Use voice-activity detection (VAD) to split audio into speech segments at natural pauses (not mid-word), with overlapping windows so context carries across boundaries. For streaming, decode each chunk incrementally as it arrives and emit a partial transcript that can be revised as more audio comes in; finalize when the segment ends. Chunk size is the core dial: smaller = lower latency but less context (lower accuracy), larger = the reverse.
VAD + overlap + partials: Segmentation is where streaming ASR lives or dies. VAD avoids cutting words; overlap preserves cross-boundary context; incremental decoding with revisable partials gives the "words appear as you speak, then settle" experience. The chunk-size knob directly trades latency against accuracy.
Step 6 · Feed the fleet
Batched, autoscaling GPU workers
ASR inference is GPU-heavy, demand fluctuates, and you're paying for expensive accelerators. How do you run the worker fleet economically — while respecting streaming's latency?
Batch multiple requests per GPU to raise utilization (with care: streaming needs small, fast batches to stay low-latency, while batch jobs can use large batches for throughput). Autoscale the fleet on load (queue depth for batch, active-stream count for real-time). Keep the multi-GB model resident (warm pool, avoid cold starts), and consider smaller/faster models or quantization for the streaming path where latency dominates and a slight accuracy trade is acceptable.
Batch for throughput, small for latency: Same GPU-economics as any inference service, with a twist: batching helps throughput but hurts latency, so you use big batches for the batch path and tiny, prompt-flushed batches for streaming. Autoscaling and warm weights keep costs down without breaking the real-time SLA.
Step 7 · Make it useful
Post-processing
The model outputs raw tokens — often lower-cased, unpunctuated, with no idea who spoke or when. That's a wall of text, not a usable transcript. What turns tokens into a product?
Add a post-processing layer: punctuation & capitalization restoration, word-level timestamps (for captions/search), speaker diarization (who spoke which segment), language identification, and optional custom vocabulary / boosting for domain terms and names. This runs after (or alongside) decoding and is what makes a transcript readable, searchable, and attributable.
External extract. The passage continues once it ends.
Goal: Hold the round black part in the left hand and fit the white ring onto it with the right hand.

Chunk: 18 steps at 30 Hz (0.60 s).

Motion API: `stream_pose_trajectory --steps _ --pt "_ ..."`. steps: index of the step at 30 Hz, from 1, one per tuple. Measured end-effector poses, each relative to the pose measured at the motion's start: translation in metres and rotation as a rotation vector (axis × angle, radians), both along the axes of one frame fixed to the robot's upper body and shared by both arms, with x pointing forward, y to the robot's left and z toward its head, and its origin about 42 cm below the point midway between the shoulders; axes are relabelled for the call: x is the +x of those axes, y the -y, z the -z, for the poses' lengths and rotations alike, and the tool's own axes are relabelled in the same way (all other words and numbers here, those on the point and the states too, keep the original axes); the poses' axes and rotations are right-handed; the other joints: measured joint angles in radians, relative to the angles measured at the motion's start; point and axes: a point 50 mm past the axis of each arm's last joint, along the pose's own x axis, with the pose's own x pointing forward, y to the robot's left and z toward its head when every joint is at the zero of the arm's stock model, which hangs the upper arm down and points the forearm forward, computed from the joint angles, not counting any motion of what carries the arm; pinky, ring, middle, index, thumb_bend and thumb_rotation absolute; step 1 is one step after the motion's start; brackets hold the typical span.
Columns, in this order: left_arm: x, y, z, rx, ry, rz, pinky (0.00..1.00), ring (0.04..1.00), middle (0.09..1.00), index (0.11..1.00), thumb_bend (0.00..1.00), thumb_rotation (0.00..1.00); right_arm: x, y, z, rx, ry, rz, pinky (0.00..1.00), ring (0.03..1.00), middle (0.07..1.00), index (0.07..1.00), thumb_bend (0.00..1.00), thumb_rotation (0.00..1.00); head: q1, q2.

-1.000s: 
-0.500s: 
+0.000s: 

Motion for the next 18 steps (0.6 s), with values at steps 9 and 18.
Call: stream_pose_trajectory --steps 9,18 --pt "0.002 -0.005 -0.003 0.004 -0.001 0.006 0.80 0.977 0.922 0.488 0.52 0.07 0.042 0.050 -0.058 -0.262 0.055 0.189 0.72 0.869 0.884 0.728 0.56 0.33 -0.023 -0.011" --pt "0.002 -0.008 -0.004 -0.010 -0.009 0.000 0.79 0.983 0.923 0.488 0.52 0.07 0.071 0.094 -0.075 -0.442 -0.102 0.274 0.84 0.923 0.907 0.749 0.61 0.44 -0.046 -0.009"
It's a distinct value layer that can degrade gracefully if it fails.
Raw tokens → a transcript: ASR gives you words; the product is punctuated, time-aligned, speaker-attributed text. Diarization ("who spoke") and timestamps are separate models/steps composed on top of recognition. Custom vocab fixes the domain-specific names and jargon that generic models mishear.
Step 8 · The sharp edges
Latency, noise & cost
Real ASR fights hard problems: the streaming latency budget, noisy/overlapping/accented audio, long-form recordings that exceed the model window, and GPU cost.
Hold the streaming latency budget with small chunks, fast/quantized models, and partial-then-refine output — accepting a small accuracy trade for responsiveness. Improve noisy audio with denoising/robust models and VAD, and handle overlapping speakers with diarization. Transcribe long-form audio by sliding the model window with overlap and stitching results. Control cost with batching, right-sized models per path, and caching/dedup of repeated audio. Fail gracefully — degrade post-processing before dropping the core transcript.
Design for the unhappy path: Real-time budget → small chunks + fast models + revisable partials. Noise/overlap → robust models, denoise, diarize. Long audio → sliding window + stitch. Cost → batch, right-size, cache. Streaming ASR is a constant negotiation between latency and accuracy; the knobs above are how you tune it per product.
You did it
You just designed a speech-to-text service.